* [Supplied material]

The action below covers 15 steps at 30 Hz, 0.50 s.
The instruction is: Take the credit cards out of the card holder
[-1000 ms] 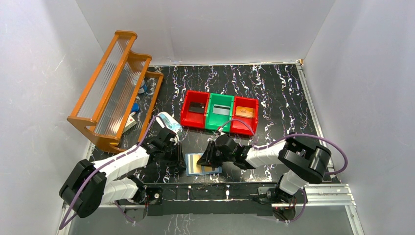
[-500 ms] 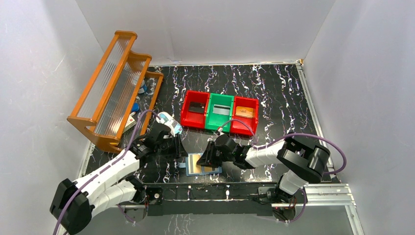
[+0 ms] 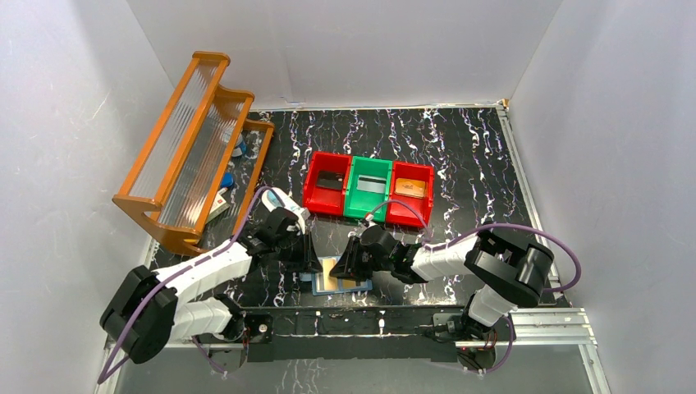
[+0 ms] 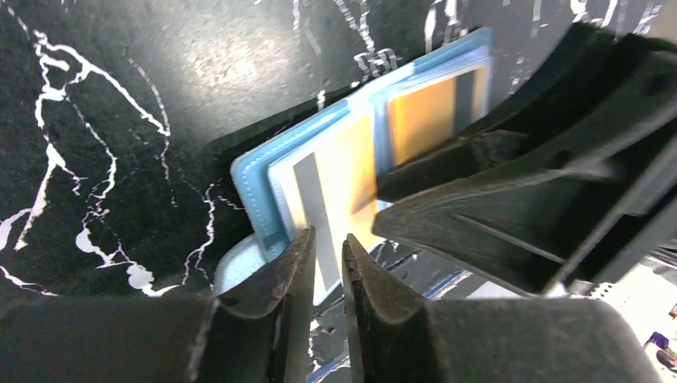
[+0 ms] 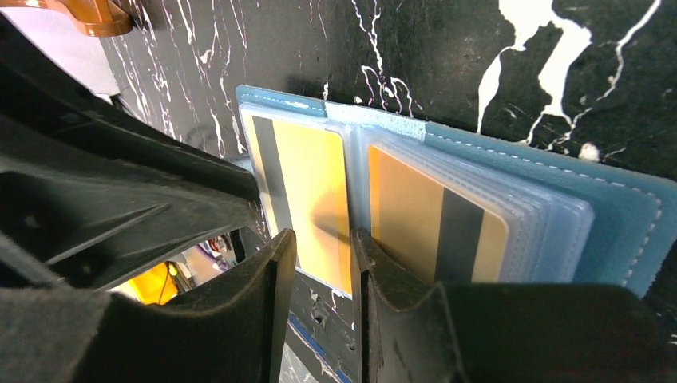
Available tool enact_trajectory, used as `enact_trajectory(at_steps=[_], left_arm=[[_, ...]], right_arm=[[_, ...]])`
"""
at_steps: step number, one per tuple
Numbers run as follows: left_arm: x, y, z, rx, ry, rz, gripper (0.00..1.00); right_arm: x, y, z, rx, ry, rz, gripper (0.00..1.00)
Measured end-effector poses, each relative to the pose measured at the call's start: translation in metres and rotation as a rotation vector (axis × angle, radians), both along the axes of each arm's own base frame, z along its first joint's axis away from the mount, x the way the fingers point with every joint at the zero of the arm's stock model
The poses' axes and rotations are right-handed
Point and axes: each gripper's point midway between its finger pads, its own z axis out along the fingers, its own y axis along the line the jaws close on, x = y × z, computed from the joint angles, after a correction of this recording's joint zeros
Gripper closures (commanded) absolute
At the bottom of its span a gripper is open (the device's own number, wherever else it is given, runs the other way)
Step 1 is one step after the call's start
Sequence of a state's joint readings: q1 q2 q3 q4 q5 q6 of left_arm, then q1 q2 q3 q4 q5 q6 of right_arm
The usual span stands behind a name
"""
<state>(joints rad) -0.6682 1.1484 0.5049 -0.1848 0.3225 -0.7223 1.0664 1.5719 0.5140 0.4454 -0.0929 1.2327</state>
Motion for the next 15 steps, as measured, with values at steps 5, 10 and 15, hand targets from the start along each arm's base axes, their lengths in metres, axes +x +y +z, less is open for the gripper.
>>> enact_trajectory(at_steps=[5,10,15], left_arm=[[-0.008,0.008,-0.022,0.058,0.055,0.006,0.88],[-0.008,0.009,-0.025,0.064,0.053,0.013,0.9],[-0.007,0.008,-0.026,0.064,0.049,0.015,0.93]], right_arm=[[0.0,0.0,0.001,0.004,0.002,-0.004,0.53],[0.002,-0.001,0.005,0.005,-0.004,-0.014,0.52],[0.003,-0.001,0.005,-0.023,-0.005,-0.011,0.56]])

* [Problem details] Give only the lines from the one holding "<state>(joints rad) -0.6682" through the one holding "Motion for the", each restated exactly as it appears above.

* [Answer box]
<state>(joints rad) -0.6682 1.1484 0.5049 -0.1848 0.3225 -0.7223 1.0664 1.5719 0.5140 0.4454 -0.0929 1.2327</state>
Motion for the next 15 steps, as measured, with values at steps 5, 10 and 15, hand targets from the start along each arm's base axes, their lengths in metres, axes +x +y +z, less is open for the gripper.

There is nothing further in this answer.